Chunghye of Goryeo (22 February 1315 – 30 January 1344, r. 1330–1332, 1340–1344), born Wang Jeong (), was the 28th king of the Goryeo dynasty of Korea.

Biography
He was remembered in the Goryeosa for his licentious lifestyle, particularly his habit of abducting, raping, and killing women. King Chunghye was the son of King Chungsuk of Goryeo and Queen Gongwon, a Hong. He is sometimes known by his Mongolian name, Putashiri, which is rendered in hanja as Butapsilri ().

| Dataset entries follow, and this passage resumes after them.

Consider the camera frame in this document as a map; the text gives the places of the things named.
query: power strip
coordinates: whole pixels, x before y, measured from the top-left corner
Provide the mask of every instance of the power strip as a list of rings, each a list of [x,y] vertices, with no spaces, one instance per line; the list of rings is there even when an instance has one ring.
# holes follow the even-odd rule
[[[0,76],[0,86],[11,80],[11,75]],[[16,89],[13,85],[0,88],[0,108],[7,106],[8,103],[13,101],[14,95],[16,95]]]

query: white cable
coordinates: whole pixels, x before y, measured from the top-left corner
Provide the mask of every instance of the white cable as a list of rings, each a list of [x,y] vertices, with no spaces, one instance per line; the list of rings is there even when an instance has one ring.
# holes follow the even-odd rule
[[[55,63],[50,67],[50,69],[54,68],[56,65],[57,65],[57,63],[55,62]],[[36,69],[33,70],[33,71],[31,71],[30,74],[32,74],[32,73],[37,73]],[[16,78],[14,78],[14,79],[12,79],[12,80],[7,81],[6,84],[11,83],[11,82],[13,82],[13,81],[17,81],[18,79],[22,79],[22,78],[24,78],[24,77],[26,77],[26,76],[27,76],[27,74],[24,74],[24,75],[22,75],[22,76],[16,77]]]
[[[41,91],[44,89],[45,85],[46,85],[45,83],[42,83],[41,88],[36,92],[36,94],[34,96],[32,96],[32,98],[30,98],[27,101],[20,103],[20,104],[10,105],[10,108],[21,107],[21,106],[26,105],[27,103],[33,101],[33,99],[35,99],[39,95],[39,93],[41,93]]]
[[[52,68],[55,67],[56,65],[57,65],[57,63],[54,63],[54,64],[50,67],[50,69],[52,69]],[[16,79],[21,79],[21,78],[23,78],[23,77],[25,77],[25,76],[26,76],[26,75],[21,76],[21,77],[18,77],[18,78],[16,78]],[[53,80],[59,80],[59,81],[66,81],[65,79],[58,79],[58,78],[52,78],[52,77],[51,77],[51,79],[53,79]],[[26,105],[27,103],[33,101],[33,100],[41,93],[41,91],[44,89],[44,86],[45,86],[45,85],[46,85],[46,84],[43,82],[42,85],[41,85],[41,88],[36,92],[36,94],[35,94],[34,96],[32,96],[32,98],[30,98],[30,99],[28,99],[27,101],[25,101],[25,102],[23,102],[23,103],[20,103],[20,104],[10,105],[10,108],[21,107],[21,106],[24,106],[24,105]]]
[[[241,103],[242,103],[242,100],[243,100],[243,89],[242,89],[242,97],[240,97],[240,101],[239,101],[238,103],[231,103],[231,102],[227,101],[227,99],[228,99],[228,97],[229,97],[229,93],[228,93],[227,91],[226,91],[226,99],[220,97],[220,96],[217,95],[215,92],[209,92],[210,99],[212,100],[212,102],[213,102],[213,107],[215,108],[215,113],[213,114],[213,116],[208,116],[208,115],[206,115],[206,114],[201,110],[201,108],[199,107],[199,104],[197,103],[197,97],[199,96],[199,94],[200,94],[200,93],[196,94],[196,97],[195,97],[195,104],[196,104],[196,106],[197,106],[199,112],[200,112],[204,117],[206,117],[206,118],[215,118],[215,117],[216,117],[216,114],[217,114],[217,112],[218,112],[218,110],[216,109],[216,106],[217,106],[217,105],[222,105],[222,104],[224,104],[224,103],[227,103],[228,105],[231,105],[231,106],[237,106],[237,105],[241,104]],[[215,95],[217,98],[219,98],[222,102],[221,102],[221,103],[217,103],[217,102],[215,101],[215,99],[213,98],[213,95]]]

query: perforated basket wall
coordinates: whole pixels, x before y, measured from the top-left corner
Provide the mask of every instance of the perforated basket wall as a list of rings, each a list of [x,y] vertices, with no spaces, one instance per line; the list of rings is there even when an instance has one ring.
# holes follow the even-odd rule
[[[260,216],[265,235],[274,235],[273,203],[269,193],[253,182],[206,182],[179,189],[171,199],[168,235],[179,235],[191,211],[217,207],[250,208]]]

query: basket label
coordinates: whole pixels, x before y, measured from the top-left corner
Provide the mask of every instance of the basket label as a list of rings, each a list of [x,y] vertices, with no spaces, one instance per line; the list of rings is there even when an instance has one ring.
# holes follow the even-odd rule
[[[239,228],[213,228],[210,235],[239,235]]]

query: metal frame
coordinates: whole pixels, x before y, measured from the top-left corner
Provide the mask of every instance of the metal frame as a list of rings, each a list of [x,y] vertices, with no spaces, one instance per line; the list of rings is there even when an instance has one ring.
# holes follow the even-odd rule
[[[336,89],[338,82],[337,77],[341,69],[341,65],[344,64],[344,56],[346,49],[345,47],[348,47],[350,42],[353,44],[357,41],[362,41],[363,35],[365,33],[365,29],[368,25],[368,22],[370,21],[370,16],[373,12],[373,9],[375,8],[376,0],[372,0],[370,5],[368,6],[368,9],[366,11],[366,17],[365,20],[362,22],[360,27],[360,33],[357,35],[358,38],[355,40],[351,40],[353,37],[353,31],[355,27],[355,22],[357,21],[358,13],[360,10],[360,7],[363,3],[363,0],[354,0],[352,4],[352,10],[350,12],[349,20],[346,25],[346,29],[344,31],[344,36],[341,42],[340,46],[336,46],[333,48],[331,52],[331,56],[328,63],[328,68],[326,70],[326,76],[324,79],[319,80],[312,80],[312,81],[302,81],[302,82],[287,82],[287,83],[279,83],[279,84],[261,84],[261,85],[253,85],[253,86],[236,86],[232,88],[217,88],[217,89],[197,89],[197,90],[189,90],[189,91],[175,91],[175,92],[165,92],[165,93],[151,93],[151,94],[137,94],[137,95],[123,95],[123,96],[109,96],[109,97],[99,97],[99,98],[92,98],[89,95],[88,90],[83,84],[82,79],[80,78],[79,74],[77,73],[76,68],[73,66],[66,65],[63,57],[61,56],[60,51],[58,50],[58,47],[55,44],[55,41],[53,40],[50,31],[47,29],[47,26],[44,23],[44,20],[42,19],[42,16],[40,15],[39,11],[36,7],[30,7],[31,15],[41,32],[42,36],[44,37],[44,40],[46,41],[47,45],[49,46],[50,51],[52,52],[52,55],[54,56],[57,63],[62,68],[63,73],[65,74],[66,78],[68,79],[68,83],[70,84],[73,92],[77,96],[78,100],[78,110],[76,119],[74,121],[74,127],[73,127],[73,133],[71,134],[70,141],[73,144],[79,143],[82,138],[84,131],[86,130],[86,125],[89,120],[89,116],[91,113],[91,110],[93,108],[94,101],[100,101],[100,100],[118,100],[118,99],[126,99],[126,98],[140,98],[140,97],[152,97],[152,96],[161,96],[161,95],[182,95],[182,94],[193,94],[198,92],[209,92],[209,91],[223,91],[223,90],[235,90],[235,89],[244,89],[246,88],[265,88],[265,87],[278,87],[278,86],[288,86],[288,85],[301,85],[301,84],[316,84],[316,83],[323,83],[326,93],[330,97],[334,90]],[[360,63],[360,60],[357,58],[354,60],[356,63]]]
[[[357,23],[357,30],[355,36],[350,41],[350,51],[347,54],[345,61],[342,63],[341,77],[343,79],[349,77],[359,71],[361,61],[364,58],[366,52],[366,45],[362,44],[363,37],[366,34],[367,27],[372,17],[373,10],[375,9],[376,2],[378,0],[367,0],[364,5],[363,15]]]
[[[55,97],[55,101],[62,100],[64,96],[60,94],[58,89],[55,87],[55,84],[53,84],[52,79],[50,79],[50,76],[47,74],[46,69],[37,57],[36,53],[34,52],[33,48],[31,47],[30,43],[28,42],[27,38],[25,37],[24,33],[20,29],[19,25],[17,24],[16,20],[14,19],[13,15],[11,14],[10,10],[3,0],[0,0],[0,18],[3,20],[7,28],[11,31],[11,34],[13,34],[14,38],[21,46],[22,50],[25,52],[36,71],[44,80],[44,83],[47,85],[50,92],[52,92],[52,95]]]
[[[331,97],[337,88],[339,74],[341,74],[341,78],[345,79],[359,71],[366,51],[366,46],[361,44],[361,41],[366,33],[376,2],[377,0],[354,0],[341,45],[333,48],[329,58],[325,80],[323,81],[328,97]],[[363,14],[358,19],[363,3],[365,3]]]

King Chunghye travelled to Yuan Dynasty China in 1328. In 1330, then-king King Chungsuk petitioned to abdicate the throne, and the emperor sent King Chunghye back to Goryeo to assume the throne. But in the following year, King Chungsuk returned to the throne and King Chunghye returned to China. In 1339, King Chungsuk died. One faction supported the noble Wang Go's claim to the throne, but their attempted coup failed and King Chunghye's reign was restored.
King Chunghye's queen was Princess Deoknyeong, who gave birth to King Chungmok.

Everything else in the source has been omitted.